Repository files navigation

💼 NLP Job Postings Clustering using SpaCy and Unsupervised Learning

This project applies Natural Language Processing (NLP) and Unsupervised Machine Learning to group thousands of job postings from LinkedIn into meaningful clusters.
It demonstrates how unsupervised techniques like K-Means and Agglomerative Clustering can uncover hidden job market trends based on textual similarities in descriptions.


🎯 Objective

To automatically cluster job descriptions into categories that reveal underlying employment domains such as Technology, Healthcare, Retail, and Management, without prior labels.


📊 Dataset Overview

  • Source: LinkedIn Job Postings (2023–2024)
  • Total Records: 110,906 (10,000 sampled for analysis)
  • Main Columns:
    • title
    • description
    • company_name
    • location

🔹 Preprocessing Steps

  • Removed nulls, duplicates, and short descriptions (< 50 chars)
  • Combined title + description into a single text column
  • Cleaned text (lowercasing, punctuation, and stopword removal)
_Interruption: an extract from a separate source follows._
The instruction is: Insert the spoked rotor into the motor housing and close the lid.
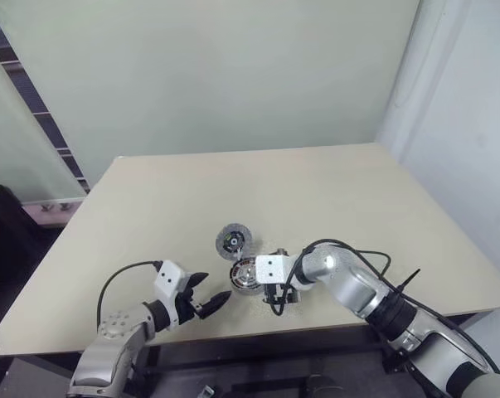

⚙️ Text Processing with SpaCy

Used SpaCy for advanced text preprocessing:

  • Tokenization
  • Lemmatization
  • Stopword removal
  • Sentence normalization
  • Generation of dense vector embeddings

These embeddings capture contextual similarity between job descriptions far beyond basic keyword matching.


🧩 Feature Engineering

Two feature extraction methods were tested and compared:

Feature Type Description
TF-IDF Captures word frequency importance across jobs
SpaCy Word Embeddings Creates dense semantic representations

Both were scaled and evaluated using unsupervised clustering algorithms.


🤖 Models and Evaluation

Model Features Silhouette Score DB Index Observation
K-Means SpaCy Embeddings 0.155 1.968 ✅ Best-performing model
K-Means TF-IDF 0.132 2.21 Moderate performance
Agglomerative SpaCy Embeddings 0.110 2.42 Lower separation

Evaluation Metrics:

  • Silhouette Score — Higher = better separation
  • Davies–Bouldin Index (DBI) — Lower = more compact clusters

Best setup: K-Means with SpaCy embeddings (k = 6)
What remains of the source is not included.